WORK ITEM
Look through the entries. Copy each line that has the word "four".

Stored items from a collection
+ + +

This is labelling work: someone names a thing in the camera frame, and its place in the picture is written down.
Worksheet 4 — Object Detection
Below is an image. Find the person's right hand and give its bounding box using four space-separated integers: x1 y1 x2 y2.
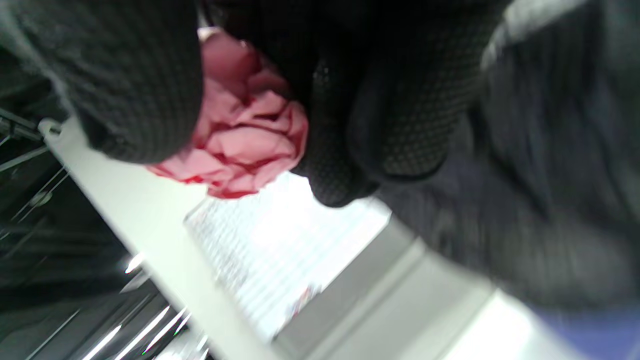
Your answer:
0 0 511 207

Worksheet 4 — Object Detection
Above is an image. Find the white ceiling light panel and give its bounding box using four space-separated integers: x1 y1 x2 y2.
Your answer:
184 172 393 341

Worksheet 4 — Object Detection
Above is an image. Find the pink paper ball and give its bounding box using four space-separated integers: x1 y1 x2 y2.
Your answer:
147 27 309 200

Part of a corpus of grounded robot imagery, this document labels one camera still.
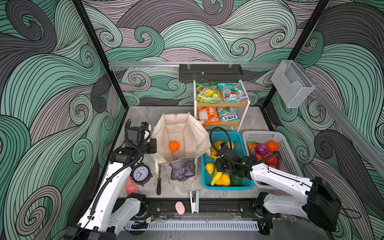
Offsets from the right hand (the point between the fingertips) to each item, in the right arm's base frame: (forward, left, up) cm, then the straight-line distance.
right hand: (217, 164), depth 83 cm
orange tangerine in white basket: (+12, -35, 0) cm, 37 cm away
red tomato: (+2, -32, -1) cm, 32 cm away
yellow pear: (-9, -3, -1) cm, 9 cm away
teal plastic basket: (+17, -14, +1) cm, 22 cm away
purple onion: (+10, -28, 0) cm, 30 cm away
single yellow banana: (-8, +1, +2) cm, 8 cm away
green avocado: (-8, -9, -1) cm, 13 cm away
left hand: (+6, +34, +15) cm, 37 cm away
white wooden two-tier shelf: (+22, -13, +26) cm, 36 cm away
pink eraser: (-21, +20, -3) cm, 29 cm away
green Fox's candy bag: (+28, -8, +11) cm, 31 cm away
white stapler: (-17, +13, -3) cm, 22 cm away
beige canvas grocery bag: (+13, +13, +7) cm, 20 cm away
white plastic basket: (+2, -40, -1) cm, 41 cm away
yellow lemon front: (-1, +4, -2) cm, 5 cm away
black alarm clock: (-5, +44, -4) cm, 44 cm away
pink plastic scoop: (-12, +47, -5) cm, 49 cm away
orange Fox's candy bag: (+27, +4, +11) cm, 30 cm away
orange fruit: (+11, +25, 0) cm, 27 cm away
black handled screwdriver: (-9, +33, -5) cm, 34 cm away
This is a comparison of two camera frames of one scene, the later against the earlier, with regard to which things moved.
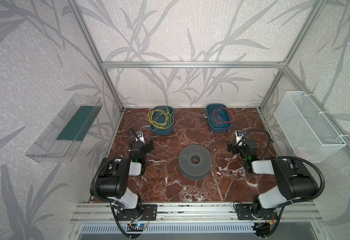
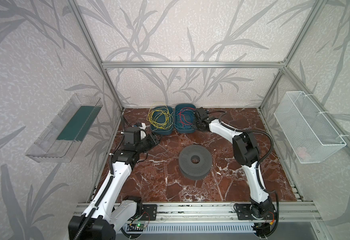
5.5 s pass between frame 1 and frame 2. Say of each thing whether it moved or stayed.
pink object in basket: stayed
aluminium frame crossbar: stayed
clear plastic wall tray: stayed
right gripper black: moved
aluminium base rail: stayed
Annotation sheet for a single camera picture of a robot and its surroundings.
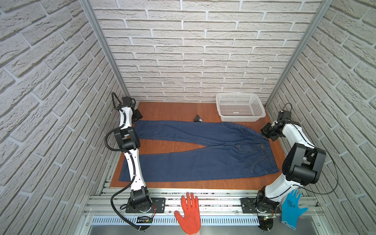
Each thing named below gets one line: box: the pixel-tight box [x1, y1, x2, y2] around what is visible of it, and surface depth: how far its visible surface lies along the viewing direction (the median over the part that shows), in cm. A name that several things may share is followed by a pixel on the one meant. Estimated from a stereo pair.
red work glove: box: [174, 191, 202, 235], surface depth 72 cm
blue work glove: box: [281, 188, 309, 231], surface depth 74 cm
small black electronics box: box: [136, 215, 154, 224], surface depth 73 cm
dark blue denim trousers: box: [118, 120, 280, 183], surface depth 94 cm
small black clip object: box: [192, 114, 204, 123], surface depth 111 cm
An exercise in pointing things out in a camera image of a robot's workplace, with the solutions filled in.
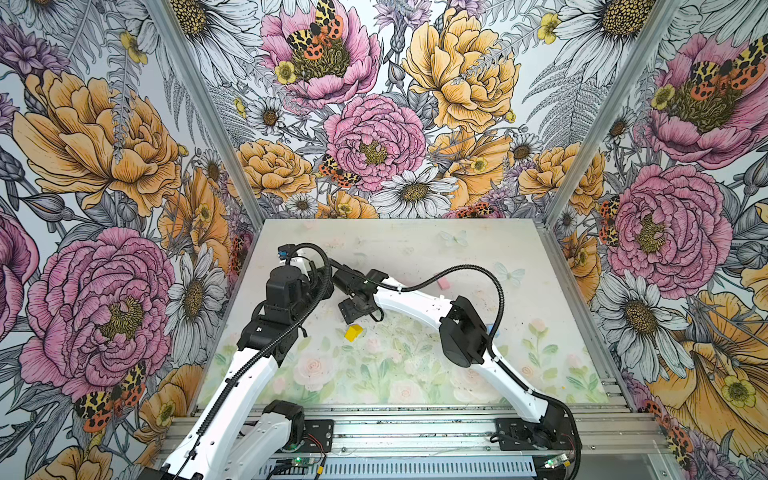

+ + +

FINAL ANSWER
Below is an image. Find the person's right hand and give its bounding box using four space-separated integers: x1 y1 x2 y2.
Above is an image. Find the white ceiling light panel and give its bounding box using four space-separated integers: x1 y1 x2 y2.
Above is an image. Find the pink paper ball and give its bounding box using four space-separated integers: x1 y1 x2 y2.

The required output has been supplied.